### Information provided

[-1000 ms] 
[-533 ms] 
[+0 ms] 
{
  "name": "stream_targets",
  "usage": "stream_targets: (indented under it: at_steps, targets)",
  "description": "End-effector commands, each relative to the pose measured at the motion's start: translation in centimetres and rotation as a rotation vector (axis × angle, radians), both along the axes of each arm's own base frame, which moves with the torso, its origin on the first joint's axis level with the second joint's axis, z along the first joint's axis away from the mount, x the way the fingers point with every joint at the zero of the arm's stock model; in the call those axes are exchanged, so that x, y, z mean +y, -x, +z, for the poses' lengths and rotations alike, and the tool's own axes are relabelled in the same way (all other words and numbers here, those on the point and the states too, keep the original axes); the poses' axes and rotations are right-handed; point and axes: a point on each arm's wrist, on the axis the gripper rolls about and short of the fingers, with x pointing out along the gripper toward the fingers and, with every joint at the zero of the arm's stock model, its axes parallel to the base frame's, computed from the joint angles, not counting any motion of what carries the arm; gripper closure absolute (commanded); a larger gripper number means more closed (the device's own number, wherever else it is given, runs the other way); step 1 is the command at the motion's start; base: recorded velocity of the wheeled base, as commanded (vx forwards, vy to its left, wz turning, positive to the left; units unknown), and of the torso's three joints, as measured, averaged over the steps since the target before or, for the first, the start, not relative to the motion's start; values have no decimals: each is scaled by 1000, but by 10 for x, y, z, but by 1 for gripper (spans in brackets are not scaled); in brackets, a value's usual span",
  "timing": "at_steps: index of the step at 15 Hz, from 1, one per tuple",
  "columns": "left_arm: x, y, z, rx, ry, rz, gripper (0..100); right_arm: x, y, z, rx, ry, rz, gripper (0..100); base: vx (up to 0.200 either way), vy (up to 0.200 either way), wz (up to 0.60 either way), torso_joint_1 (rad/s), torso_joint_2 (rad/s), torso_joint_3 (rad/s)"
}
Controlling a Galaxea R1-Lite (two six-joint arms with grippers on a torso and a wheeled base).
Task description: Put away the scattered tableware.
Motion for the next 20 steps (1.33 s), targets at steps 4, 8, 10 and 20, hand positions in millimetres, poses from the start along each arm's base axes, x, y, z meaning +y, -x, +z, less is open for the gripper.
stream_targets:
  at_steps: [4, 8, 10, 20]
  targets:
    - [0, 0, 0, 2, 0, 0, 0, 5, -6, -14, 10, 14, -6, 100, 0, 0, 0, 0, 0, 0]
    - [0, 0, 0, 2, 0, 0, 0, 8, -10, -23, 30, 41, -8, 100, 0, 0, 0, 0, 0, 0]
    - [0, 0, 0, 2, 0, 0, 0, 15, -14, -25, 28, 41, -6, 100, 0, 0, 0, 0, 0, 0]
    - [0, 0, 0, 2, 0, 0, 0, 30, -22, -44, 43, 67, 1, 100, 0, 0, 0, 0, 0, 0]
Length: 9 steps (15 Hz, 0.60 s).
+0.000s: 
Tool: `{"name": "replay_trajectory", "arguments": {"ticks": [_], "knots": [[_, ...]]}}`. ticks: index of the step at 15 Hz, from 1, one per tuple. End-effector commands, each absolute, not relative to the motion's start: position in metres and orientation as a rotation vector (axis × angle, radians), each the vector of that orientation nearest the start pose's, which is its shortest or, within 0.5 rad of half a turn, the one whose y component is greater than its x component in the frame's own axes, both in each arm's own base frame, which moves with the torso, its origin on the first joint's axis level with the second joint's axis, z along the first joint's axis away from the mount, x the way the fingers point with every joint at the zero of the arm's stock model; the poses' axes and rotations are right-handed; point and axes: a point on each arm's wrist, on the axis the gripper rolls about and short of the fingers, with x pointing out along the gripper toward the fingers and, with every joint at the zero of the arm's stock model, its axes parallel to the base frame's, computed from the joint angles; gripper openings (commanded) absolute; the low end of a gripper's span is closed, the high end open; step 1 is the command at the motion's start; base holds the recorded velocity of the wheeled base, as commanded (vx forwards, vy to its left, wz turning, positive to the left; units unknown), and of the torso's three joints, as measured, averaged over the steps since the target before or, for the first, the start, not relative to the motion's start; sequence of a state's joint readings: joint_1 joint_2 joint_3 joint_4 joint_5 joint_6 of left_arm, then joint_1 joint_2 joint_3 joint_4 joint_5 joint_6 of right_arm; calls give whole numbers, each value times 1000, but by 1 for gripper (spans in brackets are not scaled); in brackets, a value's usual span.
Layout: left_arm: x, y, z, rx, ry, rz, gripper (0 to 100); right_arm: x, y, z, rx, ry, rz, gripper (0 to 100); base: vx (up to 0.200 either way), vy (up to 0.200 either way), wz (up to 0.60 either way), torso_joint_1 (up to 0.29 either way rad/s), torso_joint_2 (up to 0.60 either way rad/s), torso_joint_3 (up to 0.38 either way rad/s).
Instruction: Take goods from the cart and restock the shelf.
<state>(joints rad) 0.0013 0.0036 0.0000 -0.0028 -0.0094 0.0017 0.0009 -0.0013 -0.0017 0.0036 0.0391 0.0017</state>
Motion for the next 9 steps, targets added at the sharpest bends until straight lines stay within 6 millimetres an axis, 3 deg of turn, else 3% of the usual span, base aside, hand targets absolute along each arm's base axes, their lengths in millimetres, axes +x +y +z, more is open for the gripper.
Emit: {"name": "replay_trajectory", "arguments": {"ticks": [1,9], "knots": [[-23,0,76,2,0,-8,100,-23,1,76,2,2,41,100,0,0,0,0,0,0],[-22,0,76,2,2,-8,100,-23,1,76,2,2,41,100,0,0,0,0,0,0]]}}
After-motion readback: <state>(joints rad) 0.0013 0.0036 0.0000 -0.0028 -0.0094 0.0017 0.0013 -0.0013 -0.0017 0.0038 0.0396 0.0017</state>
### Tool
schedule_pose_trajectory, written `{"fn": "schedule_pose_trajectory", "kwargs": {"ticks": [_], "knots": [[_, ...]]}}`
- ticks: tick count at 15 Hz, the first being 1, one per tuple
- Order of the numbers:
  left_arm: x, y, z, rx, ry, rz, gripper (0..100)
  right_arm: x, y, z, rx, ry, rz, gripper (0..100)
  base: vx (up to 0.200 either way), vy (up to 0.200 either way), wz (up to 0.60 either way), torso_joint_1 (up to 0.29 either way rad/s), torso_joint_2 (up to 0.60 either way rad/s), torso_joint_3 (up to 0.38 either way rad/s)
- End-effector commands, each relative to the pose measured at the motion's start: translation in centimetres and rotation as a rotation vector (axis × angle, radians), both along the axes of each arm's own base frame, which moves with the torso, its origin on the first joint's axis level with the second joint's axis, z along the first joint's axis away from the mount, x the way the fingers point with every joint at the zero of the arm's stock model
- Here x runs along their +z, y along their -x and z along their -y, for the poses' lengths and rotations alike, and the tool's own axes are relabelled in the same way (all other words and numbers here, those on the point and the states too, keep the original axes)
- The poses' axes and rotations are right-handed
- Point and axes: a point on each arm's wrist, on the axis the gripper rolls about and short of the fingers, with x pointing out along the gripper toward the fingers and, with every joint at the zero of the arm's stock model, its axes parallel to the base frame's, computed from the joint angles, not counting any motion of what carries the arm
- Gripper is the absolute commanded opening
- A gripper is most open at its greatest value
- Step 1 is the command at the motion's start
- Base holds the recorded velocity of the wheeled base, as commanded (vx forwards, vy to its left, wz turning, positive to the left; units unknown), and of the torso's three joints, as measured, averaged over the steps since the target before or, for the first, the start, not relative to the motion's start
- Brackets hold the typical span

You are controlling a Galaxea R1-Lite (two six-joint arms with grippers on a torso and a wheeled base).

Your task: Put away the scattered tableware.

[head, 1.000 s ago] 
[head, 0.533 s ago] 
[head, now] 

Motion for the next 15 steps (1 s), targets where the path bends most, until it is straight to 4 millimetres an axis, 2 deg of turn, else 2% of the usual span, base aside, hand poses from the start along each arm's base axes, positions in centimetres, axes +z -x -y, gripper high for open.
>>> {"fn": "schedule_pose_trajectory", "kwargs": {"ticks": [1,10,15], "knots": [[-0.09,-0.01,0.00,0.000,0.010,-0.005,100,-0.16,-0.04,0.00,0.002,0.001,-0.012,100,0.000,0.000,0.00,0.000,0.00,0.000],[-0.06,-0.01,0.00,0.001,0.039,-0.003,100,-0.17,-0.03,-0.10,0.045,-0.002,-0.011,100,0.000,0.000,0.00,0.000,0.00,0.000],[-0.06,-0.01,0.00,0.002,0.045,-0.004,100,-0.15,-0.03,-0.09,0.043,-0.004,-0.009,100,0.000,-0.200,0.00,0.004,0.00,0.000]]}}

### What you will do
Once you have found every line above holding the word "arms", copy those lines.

### Solved problem
Controlling a Galaxea R1-Lite (two six-joint arms with grippers on a torso and a wheeled base).
You are controlling a Galaxea R1-Lite (two six-joint arms with grippers on a torso and a wheeled base).

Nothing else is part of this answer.